Life in Post-War Ukraine
Before immigrating to the United States in 1996, I had lived my entire life in the Ukraine. I was born in 1960, only a decade and half since the Nazi occupation during World War II. As a Jew, growing up in the Ukraine was a difficult experience. Unlike most of the other countries under Nazi rule from 1939 until their liberation by the Allies in 1944 and 1945, large portions of the Ukrainian population actually welcomed the Nazis, particularly in connection with the persecution of the Jews. Entire towns of thousand of Jews whose families and heritage dated back many generations were rounded up and slaughtered, often being lined up over trenches they were forced to dig before being shot and disposed of. In many instances, the Ukrainian non-Jews were instrumental in identifying the Ukrainian Jews for the Nazis, even providing direct assistance as special units of civilian conscripts whose sole responsibility was to roust Jewish families from their homes and hold them at gunpoint while they were marched off to the outskirts of towns to be executed in cold blood.
In 1960, many of those non-Jewish Ukrainians were still living in the town where I grew up. My parents sometimes told me stories about how some of the same people who owned local stores and who were our neighbors when I was a child had helped the Nazis kill as many Jews as possible during the war. Instead of being ashamed of their actions, they still remained quite obviously intensely anti-Semitic. Naturally, as a small child, it was very difficult for me to comprehend what racism and anti-Semitism were, or why people would hate other people enough to want to kill them for no other reason than their culture or their religion.
Psychologists know that our earliest experiences in childhood play a critical role in our development as human beings, our outlook on life, and on the way we perceive the word around us later. I know that my childhood was partly defined by the vivid awareness that many people in my town and throughout my entire country hated my family and me simply because we were Jews. My parents told me how the Ukrainian police, in particular, helped round up Jews during the war and as a result, I remember the fear that I had about the Nazis coming back to kill Jews again and that never felt safe around anybody in any kind of military or police uniform as a child. Today, of course, I understand, at least on an intellectual level, that the Nazis are never coming back. However, on an emotional level, I believe my exposure to the horrific stories about what happened to some of my family less than twenty years before I was born affected me deeply. During the Bosnian Crisis of the early 1990s, for example, I remember the thought that if such a thing could happen today, perhaps it is still possible that another Holocaust could indeed happen to the Jews of Europe as well.
Typical Examples of Anti-Semitism in the Ukraine
Even thirty or forty years after the war, Jews experienced widespread discrimination and prejudice throughout the Ukraine.
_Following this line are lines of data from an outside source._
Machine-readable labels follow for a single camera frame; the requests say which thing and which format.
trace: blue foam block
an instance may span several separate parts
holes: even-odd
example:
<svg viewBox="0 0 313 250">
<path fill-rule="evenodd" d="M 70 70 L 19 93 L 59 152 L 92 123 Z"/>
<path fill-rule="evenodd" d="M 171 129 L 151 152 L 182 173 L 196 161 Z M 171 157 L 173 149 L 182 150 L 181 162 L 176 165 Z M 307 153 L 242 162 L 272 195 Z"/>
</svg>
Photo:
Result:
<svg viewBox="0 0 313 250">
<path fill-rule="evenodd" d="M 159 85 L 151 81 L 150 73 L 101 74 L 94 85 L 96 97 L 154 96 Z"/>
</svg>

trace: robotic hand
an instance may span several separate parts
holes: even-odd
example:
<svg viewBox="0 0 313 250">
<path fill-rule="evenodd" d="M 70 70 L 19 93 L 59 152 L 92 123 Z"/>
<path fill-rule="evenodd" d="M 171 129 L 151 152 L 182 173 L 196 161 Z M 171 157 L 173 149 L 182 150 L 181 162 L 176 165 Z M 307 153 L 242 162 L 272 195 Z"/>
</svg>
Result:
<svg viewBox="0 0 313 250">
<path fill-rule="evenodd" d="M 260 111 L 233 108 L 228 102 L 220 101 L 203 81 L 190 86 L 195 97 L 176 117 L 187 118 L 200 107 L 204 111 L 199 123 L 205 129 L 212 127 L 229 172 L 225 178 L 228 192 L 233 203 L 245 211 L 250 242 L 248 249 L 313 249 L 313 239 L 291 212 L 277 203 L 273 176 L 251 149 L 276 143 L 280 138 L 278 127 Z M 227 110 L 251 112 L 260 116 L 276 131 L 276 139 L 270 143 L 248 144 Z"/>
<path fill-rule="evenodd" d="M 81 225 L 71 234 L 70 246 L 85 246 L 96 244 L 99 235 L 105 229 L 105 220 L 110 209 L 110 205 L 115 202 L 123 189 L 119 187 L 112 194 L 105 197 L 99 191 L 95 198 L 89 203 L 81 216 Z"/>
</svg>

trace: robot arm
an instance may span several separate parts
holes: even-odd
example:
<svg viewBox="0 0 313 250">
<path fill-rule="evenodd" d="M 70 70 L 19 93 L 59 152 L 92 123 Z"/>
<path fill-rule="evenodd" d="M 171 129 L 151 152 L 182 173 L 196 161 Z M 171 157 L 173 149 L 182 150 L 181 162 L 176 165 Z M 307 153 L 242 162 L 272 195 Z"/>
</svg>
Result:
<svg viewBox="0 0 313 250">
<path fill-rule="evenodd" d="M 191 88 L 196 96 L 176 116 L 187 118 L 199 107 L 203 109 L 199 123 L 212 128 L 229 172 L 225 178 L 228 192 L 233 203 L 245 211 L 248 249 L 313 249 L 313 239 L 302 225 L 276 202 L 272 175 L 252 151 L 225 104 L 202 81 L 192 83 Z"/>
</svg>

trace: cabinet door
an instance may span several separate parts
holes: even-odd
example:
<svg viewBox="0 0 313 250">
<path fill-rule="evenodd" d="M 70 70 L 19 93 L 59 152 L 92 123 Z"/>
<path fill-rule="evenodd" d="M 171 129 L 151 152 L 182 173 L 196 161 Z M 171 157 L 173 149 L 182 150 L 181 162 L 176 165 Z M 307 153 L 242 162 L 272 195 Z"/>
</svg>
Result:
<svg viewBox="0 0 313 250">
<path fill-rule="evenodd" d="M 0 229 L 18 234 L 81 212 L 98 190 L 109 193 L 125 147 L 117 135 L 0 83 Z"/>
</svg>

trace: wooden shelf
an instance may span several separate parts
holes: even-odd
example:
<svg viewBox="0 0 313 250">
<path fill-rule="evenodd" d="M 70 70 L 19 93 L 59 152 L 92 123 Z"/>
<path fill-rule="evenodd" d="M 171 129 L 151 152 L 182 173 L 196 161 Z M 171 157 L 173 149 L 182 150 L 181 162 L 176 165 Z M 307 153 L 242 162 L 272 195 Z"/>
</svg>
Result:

Unlike in the United States where the government outlaws and punishes racism, in the Ukraine, the government is thoroughly infected with Anti-Semitic individuals in positions of authority and virtually every level of bureaucracy. As Jews, we learned very early that Jews were routinely denied some of the most ordinary rights and privileges enjoyed by non-Jews. For one example, Jews were denied entrance into the better schools even when they achieved the highest grades and admissions test scores. Unless they were willing to pay bribes to local officials, they could not get the education to which they were entitled. Once in school, the same was true for grades: in order to get high marks, we had to be willing to pay for them, regardless of how well we actually performed on examinations. Another typical example was that Jews were also routinely denied quality health care unless they were willing to pay bribes that non-Jews never had to pay. Medical care that was supposed to be free for all citizens was not free for Jews.